* [Work to complete]:
What you return must match the listing below line for line, minus its pictures.

* [Provided material]:

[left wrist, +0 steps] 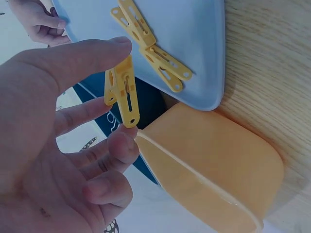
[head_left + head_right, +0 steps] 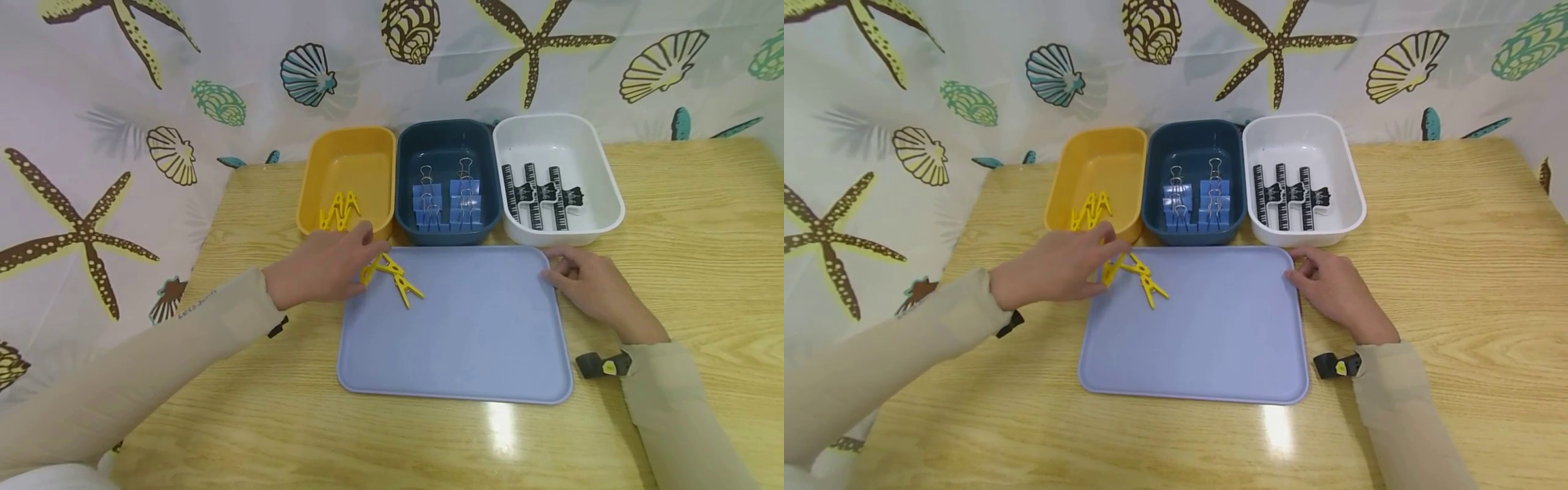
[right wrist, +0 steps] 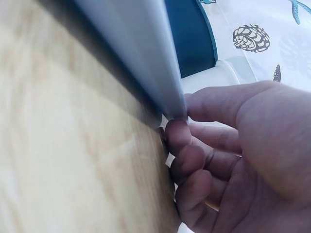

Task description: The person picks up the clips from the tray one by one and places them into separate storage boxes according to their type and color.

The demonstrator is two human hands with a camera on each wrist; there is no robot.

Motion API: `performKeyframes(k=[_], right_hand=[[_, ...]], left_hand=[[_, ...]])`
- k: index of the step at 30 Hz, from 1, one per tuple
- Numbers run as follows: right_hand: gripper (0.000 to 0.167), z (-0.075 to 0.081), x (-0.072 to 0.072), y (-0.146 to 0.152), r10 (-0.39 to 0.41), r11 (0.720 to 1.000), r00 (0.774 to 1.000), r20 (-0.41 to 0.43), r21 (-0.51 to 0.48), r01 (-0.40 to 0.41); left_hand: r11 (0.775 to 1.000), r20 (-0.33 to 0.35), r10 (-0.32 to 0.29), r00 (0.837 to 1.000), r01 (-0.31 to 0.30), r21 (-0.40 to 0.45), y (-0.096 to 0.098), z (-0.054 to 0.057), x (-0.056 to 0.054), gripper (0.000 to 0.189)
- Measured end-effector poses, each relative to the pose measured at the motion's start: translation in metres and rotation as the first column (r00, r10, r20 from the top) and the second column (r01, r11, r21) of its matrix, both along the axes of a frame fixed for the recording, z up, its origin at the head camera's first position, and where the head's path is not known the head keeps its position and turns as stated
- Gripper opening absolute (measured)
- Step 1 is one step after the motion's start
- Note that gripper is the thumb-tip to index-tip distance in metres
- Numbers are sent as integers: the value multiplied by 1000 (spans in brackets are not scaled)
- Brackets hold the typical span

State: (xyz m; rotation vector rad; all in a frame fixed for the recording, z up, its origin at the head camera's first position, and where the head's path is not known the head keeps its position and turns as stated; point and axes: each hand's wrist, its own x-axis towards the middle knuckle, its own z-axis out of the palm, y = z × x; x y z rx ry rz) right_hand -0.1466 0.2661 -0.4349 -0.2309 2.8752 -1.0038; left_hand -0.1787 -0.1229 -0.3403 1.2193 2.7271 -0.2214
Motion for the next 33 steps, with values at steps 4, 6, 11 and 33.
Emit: performKeyframes(k=[4, 6, 11, 33], right_hand=[[33, 0, 0, 1, 1, 1000, 1000, 7, -1, -1], [33, 0, 0, 1, 1, 1000, 1000, 7, 0, -1], [32, 0, -1, 0, 2, 1000, 1000, 9, -2, -2], [33, -1, 0, 1, -6, 1000, 1000, 12, 10, 6]], left_hand=[[1000, 12, 17, 1000, -17, 10, 1, 3, -2, 57], [1000, 21, 27, 999, -27, 9, 1, 5, -3, 58], [999, 7, 41, 999, -41, 19, 0, 8, -8, 56], [997, -1, 83, 997, -83, -2, 2, 17, -21, 56]])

* [Response area]:
[left wrist, +0 steps] 
[head_left + head_right, +0 steps] 
[right wrist, +0 steps] 

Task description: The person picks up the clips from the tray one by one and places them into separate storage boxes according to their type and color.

The demonstrator is two human hands with a camera on each wrist; there is no robot.

Motion API: `performKeyframes(k=[_], right_hand=[[_, ...]], left_hand=[[_, ...]])`
- k: index of the step at 30 Hz, from 1, one per tuple
- Numbers run as follows: right_hand: gripper (0.000 to 0.167), z (-0.075 to 0.081), x (-0.072 to 0.072), y (-0.146 to 0.152), r10 (-0.39 to 0.41), r11 (0.720 to 1.000), r00 (0.774 to 1.000), r20 (-0.41 to 0.43), r21 (-0.51 to 0.48), r01 (-0.40 to 0.41); left_hand: r11 (0.775 to 1.000), r20 (-0.33 to 0.35), r10 (-0.32 to 0.29), r00 (0.837 to 1.000), r01 (-0.31 to 0.30), r21 (-0.40 to 0.45), y (-0.096 to 0.098), z (-0.054 to 0.057), x (-0.056 to 0.054), gripper (0.000 to 0.189)
- Measured end-effector poses, each relative to the pose measured at the motion's start: translation in metres and rotation as the first column (r00, r10, r20 from the top) and the second column (r01, r11, r21) of its matrix, both along the axes of a frame fixed for the recording, z up, its origin at the head camera's first position, and where the head's path is not known the head keeps its position and turns as stated
- Gripper opening absolute (measured)
- Step 1 is one step after the motion's start
- Note that gripper is the thumb-tip to index-tip distance in metres
- Numbers are sent as integers: the value multiplied by 1000 (spans in brackets are not scaled)
- Brackets hold the typical span

State: (xyz m; rotation vector rad; all in a frame fixed for the recording, z up, its origin at the head camera's first position, and where the head's path is not known the head keeps its position and turns as stated; point and axes: each hand's wrist, its own x-axis towards the middle knuckle, its own z-axis out of the palm, y = z × x; x y z rx ry rz) right_hand -0.1466 0.2661 -0.4349 -0.2309 2.8752 -1.0038; left_hand -0.1787 -0.1229 -0.3403 1.2193 2.7271 -0.2214
Motion for the next 33 steps, with values at steps 4, 6, 11 and 33.
Emit: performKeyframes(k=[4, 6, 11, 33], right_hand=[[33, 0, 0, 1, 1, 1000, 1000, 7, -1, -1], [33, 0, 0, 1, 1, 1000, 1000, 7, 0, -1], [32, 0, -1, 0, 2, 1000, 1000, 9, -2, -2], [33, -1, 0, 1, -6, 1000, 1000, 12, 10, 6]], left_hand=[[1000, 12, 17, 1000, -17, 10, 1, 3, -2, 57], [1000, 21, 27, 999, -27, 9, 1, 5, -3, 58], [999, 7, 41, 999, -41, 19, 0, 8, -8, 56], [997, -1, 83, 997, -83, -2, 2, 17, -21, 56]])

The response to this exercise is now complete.